The onslaught of scrutiny and criticism of the nation’s top foreclosure players continues to mount. On Tuesday, House speaker Nancy Pelosi and 31 other California House Democrats asked the Justice Department, Federal Reserve, and Office of the Comptroller of the Currency, which regulates national banks, to investigate fraud by mortgage servicers, the middlemen who handle monthly payments, assess late fees, and foreclose on homeowners. “Recent reports that Ally Financial (formerly GMAC), JP Morgan, and Bank of America may have approved thousands of unwarranted foreclosures only amplify our concerns that systemic problems exist in the ways many financial institutions have dealt with homeowners who are seeking to avoid foreclosure,” the letter reads. “We are particularly perplexed by this apparent pattern in light of the many incentives Congress and the Obama administration have offered to servicers and lenders to avoid foreclosures where financially viable, including subsidies and loan guarantees from taxpayers.” (The delegation’s letter is included at the end of this post.)
The California delegation’s letter comes amidst a flurry of criticism and demands for investigations by members of Congress and state attorneys general. The whole debacle began after a leaked GMAC memo revealed the company’s plans to freeze foreclosure evictions and sales of repossessed houses as the multibillion-dollar company tried to fix a “technical” problem with its foreclosure legal filings.

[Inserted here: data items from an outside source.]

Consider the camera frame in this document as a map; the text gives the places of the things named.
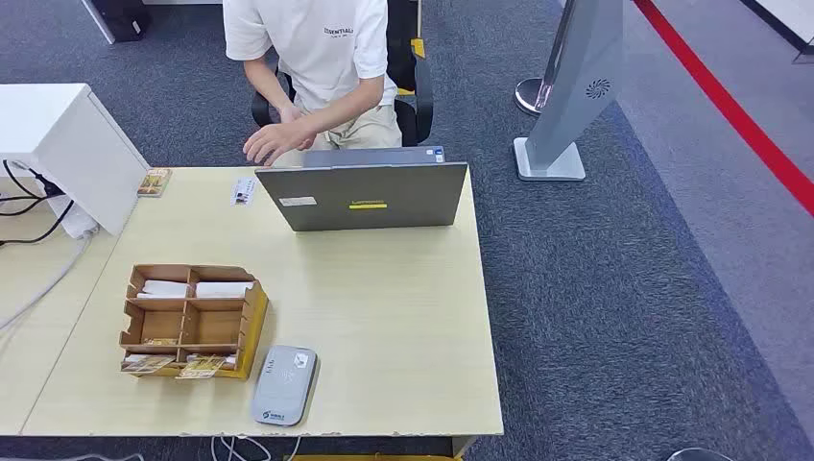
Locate person's left hand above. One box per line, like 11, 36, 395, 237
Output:
242, 120, 318, 168

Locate white ID card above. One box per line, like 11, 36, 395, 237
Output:
229, 177, 258, 207

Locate seated person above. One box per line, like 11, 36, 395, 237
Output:
222, 0, 404, 168

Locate gold key card stack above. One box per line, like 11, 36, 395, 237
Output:
136, 167, 173, 199

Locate wooden card organizer box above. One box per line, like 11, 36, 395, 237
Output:
118, 263, 271, 381

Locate grey card reader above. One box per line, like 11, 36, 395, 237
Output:
250, 344, 319, 427

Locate grey laptop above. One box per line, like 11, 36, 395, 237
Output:
254, 146, 469, 233

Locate black office chair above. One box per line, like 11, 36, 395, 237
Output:
251, 0, 435, 148

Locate white envelope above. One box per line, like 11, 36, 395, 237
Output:
135, 279, 190, 301
194, 280, 255, 300

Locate black computer tower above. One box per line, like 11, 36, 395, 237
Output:
81, 0, 153, 46

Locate white cabinet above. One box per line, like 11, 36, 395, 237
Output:
0, 83, 152, 237

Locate white power strip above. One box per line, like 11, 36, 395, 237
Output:
47, 193, 100, 240

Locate grey kiosk stand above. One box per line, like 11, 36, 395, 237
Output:
513, 0, 625, 183

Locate white counter dark edge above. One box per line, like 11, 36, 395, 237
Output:
740, 0, 814, 65

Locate chrome round base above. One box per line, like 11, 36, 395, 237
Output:
666, 448, 735, 461

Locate black cable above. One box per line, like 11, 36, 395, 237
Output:
0, 158, 65, 219
0, 200, 76, 248

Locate chrome stanchion post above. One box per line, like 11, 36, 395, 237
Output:
514, 0, 577, 118

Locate grey cable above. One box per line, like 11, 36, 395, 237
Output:
0, 231, 93, 332

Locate white cables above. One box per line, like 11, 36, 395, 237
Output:
209, 435, 303, 461

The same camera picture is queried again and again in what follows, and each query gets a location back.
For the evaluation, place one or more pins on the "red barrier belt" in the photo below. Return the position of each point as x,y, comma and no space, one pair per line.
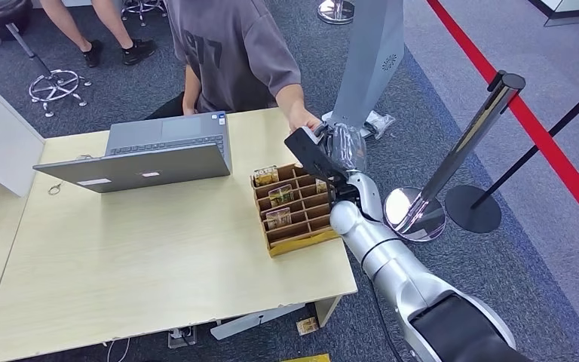
544,135

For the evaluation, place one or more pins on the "person's left forearm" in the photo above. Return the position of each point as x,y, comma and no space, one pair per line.
292,100

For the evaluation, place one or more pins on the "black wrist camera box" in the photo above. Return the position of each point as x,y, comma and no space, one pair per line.
307,150

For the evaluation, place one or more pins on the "wooden grid card holder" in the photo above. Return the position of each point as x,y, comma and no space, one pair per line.
294,240

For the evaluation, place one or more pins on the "white panel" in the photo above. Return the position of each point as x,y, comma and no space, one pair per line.
254,319

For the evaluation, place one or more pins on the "power strip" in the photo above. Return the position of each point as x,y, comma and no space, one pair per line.
182,337

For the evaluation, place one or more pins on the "yellow flat object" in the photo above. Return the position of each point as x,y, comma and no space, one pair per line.
304,358

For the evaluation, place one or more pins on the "white kiosk stand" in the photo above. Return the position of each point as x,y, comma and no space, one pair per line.
369,65

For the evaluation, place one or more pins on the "person's right forearm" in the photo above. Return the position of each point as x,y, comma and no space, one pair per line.
191,87

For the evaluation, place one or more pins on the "grey laptop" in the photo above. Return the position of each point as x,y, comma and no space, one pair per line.
134,170

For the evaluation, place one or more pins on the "chrome stanchion post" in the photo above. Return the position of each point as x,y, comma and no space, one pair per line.
336,12
469,145

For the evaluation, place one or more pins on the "black stanchion post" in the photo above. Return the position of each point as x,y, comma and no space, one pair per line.
472,210

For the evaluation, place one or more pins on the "person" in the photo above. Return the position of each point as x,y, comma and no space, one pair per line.
229,50
64,25

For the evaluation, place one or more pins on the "autumn print hotel key card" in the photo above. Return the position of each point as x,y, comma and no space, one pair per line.
278,219
266,177
307,326
281,196
321,186

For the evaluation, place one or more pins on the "white box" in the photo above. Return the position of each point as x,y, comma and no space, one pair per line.
0,145

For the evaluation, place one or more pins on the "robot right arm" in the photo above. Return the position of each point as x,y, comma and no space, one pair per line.
394,265

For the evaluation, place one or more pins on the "wooden desk leg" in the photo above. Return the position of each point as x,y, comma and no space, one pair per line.
327,310

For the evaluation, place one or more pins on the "person's left hand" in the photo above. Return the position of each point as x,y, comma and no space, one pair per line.
302,120

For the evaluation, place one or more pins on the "white display stand black base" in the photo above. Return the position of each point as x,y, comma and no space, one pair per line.
569,17

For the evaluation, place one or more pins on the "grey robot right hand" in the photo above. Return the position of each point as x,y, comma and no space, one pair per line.
347,150

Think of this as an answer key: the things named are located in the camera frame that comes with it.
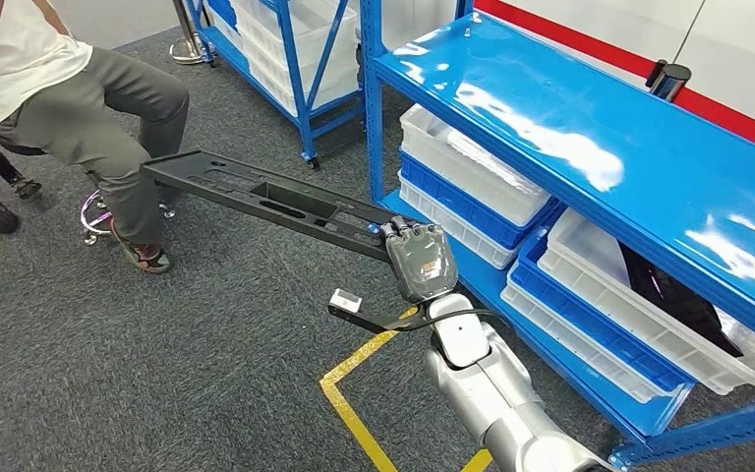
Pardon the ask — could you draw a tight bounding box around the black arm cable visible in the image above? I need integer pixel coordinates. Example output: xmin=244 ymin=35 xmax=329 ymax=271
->
xmin=403 ymin=307 xmax=515 ymax=340

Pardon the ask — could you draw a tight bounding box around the blue metal shelf rack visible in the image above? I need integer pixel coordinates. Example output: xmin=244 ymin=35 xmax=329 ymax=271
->
xmin=185 ymin=0 xmax=366 ymax=171
xmin=359 ymin=0 xmax=755 ymax=472

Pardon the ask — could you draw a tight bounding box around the yellow floor tape square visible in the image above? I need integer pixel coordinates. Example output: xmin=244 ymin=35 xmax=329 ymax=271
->
xmin=319 ymin=306 xmax=502 ymax=472

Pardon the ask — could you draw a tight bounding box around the long black plastic part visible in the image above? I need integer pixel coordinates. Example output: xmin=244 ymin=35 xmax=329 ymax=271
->
xmin=140 ymin=147 xmax=418 ymax=266

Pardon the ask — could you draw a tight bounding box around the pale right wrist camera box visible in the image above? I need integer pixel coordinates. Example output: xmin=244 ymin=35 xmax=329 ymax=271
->
xmin=326 ymin=288 xmax=431 ymax=334

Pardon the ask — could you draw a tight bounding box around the chrome stanchion base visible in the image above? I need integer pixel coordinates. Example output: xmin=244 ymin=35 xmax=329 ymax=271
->
xmin=168 ymin=0 xmax=212 ymax=67

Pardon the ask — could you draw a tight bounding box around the chrome stool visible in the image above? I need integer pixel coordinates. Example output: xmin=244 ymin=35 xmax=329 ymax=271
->
xmin=80 ymin=189 xmax=177 ymax=248

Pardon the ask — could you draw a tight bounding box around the blue plastic crate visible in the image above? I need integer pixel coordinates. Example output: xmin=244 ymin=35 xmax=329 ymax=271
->
xmin=507 ymin=227 xmax=695 ymax=395
xmin=398 ymin=150 xmax=561 ymax=252

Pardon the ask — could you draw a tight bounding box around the black part inside crate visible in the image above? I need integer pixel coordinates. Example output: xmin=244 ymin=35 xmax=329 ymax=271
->
xmin=616 ymin=239 xmax=743 ymax=358

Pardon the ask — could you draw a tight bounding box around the white plastic crate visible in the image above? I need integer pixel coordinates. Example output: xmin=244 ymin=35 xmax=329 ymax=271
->
xmin=537 ymin=207 xmax=755 ymax=396
xmin=398 ymin=103 xmax=553 ymax=228
xmin=499 ymin=260 xmax=678 ymax=405
xmin=396 ymin=172 xmax=522 ymax=271

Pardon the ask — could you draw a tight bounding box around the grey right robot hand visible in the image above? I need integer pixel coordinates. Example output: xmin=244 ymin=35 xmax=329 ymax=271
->
xmin=377 ymin=217 xmax=460 ymax=306

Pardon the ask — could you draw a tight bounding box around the white car with red stripe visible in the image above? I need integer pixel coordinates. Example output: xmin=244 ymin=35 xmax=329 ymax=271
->
xmin=475 ymin=0 xmax=755 ymax=161

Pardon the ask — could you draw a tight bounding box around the white plastic bin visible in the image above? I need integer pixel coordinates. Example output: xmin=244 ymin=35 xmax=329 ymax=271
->
xmin=204 ymin=0 xmax=361 ymax=119

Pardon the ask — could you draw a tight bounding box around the black stanchion post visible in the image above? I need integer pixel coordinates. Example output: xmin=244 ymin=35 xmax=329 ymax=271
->
xmin=644 ymin=58 xmax=693 ymax=103

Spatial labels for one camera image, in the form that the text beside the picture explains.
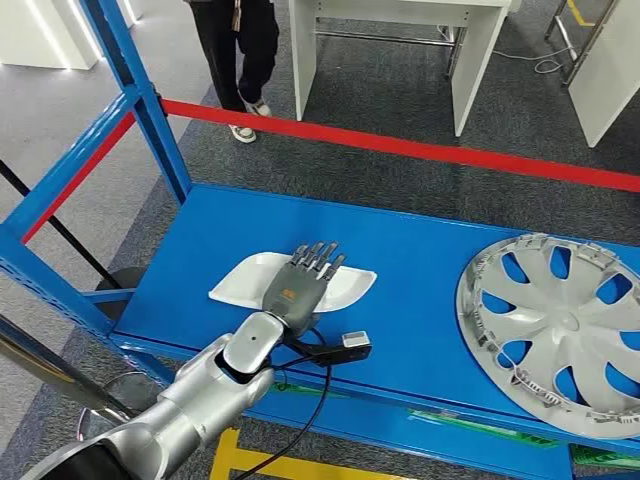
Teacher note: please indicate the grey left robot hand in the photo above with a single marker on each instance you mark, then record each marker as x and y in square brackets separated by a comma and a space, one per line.
[295, 298]

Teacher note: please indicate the white plastic car part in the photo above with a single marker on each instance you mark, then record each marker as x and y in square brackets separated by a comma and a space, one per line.
[240, 281]

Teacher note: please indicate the silver wheel hubcap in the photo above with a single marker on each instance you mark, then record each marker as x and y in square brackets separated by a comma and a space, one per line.
[564, 324]

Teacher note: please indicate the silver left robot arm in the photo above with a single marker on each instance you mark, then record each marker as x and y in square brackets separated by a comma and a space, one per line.
[200, 397]

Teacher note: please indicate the blue metal shelf rack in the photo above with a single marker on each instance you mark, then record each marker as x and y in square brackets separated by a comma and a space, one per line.
[400, 265]

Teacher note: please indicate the yellow floor tape square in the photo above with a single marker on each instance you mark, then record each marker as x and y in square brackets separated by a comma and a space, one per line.
[225, 457]

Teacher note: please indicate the red barrier belt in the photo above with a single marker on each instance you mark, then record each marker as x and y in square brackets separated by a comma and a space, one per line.
[75, 179]
[400, 146]

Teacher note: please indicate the person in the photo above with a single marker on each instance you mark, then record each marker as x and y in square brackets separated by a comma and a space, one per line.
[220, 53]

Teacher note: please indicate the white desk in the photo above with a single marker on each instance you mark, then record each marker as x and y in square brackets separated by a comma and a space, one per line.
[480, 53]

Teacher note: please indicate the white lit display plinth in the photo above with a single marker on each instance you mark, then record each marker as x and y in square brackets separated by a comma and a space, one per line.
[40, 33]
[130, 10]

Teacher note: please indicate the white desk panel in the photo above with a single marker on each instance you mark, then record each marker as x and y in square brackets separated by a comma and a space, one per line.
[605, 86]

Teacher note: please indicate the black stanchion post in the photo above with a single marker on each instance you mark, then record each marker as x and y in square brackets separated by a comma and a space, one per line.
[122, 277]

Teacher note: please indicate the steel table leg frame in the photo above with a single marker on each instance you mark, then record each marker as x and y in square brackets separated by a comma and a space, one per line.
[589, 43]

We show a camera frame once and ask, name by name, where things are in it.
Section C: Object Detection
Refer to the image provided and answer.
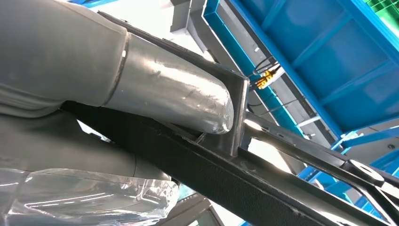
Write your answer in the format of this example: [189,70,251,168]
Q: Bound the green plastic crate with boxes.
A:
[363,0,399,30]

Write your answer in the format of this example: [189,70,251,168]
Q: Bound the black cables with yellow connector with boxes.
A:
[247,56,286,91]

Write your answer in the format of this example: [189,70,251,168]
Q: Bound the blue metal shelf rack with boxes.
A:
[202,0,399,226]

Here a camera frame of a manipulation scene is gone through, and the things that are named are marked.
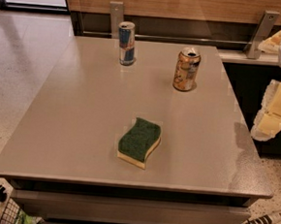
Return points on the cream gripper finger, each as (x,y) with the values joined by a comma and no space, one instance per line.
(267,123)
(272,44)

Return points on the orange soda can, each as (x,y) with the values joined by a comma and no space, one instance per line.
(187,66)

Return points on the blue silver energy drink can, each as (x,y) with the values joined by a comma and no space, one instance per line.
(126,35)

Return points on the green yellow sponge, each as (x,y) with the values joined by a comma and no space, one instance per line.
(137,144)

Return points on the grey drawer cabinet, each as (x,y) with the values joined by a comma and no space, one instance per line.
(104,209)

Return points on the right metal bracket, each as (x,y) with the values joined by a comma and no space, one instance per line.
(262,31)

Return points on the metal bracket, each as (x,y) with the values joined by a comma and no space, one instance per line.
(262,31)
(116,9)

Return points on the horizontal metal rail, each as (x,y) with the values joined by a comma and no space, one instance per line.
(159,39)

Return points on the left metal bracket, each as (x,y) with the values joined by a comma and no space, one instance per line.
(116,9)

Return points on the wire basket with green item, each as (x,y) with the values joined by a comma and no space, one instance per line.
(13,214)

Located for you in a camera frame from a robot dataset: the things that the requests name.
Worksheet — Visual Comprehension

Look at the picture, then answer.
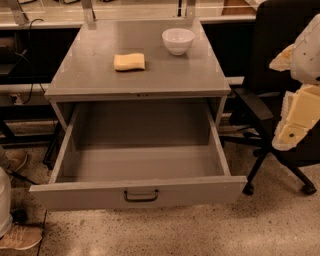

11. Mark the grey top drawer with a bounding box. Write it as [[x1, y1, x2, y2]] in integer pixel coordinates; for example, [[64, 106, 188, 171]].
[[30, 100, 246, 211]]

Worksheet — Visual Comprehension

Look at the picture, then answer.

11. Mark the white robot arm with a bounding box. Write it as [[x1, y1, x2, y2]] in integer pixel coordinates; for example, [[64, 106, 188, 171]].
[[269, 14, 320, 151]]

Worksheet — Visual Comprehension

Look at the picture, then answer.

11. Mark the black office chair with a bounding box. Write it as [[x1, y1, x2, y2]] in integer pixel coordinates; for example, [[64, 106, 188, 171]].
[[221, 0, 320, 195]]

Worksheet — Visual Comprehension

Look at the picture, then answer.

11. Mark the white ceramic bowl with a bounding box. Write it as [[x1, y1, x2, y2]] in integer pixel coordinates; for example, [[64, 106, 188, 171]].
[[162, 28, 195, 56]]

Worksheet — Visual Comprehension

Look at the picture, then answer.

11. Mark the yellow sponge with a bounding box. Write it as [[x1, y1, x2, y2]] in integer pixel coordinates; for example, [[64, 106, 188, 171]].
[[113, 53, 145, 71]]

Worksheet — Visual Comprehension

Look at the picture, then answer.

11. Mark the beige sneaker upper left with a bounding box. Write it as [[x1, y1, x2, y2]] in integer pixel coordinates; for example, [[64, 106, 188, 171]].
[[5, 150, 28, 173]]

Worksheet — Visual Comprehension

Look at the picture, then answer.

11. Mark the beige sneaker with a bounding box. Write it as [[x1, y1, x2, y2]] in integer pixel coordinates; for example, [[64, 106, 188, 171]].
[[5, 150, 28, 173], [0, 223, 43, 250]]

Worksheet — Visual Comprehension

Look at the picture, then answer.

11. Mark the beige sneaker near bottom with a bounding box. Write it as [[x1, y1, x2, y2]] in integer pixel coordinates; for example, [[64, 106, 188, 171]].
[[0, 223, 43, 250]]

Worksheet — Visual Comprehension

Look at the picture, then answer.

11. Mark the white trouser leg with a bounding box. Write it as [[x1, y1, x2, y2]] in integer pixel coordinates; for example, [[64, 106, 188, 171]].
[[0, 167, 13, 237]]

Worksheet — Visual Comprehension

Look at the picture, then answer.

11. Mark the black top drawer handle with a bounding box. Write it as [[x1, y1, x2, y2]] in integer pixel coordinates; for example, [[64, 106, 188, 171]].
[[123, 190, 159, 203]]

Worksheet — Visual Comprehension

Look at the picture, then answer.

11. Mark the wall power outlet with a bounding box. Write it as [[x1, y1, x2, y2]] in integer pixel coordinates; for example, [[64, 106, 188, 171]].
[[10, 94, 22, 105]]

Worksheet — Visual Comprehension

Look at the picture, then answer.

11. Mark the black hanging cable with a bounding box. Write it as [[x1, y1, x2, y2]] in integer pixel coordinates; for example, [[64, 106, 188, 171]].
[[13, 18, 48, 105]]

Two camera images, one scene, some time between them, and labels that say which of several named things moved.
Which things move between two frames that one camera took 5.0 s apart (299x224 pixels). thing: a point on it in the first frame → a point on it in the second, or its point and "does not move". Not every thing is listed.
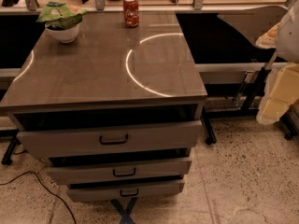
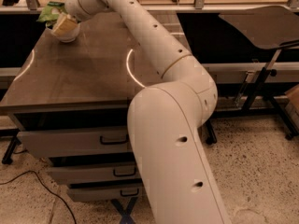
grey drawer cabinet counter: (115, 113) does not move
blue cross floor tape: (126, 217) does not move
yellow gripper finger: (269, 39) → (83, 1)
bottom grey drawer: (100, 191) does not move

That “technical” problem, however, wasn’t so benign, it turns out: An employee in GMAC’s “document execution” department (dubbed a “robo signer” by critics) had admitted to mass-signing tens of thousands of legal filings without knowing what they said, a violation of federal rules of civil procedure and casting doubt on the validity of thousands of foreclosures. Moreover, numerous other mortgage servicers used robo signers like GMAC’s, bringing into question the validity of yet more foreclosures throughout the country.
Here’s are the highlights since GMAC’s admission, the first domino to fall:
- Attorneys general in Connecticut, Massachusetts, Illinois, California, Iowa, Texas, and Ohio have ordered foreclosure moratoriums or investigations into questionable practices by GMAC and others
- The AFL-CIO union last week demanded that all banks follow JPMorgan Chase’s lead and freeze foreclosures nationwide
- Freddie Mac, the government-owned housing corporation, ordered (pdf) mortgage servicers to review their foreclosure processes and root out fraudulent practices
- Sen. Robert Menendez sent tough letters to JPMorgan Chase (pdf), Bank of America (pdf), and Ally Financial (pdf) demanding that executives at those banks to revisit potentially fraudulent foreclosures and reinstate those homeowners who were unjustly foreclosed upon. Menendez also sent a sternly worded letter to 117 different mortgage servicing companies (pdf) and demanded a Government Accountability Office investigation into “misconduct” by Ally, JPMorgan, Bank of America, and others
After years of shady practices, barreling ahead with foreclosures, and helping to sink the Obama administration’s flagship homeowner relief program, it looks like the mortgage servicing industry is finally getting the scrutiny it deserves. We’ll keep you updated as this debacle unfolds.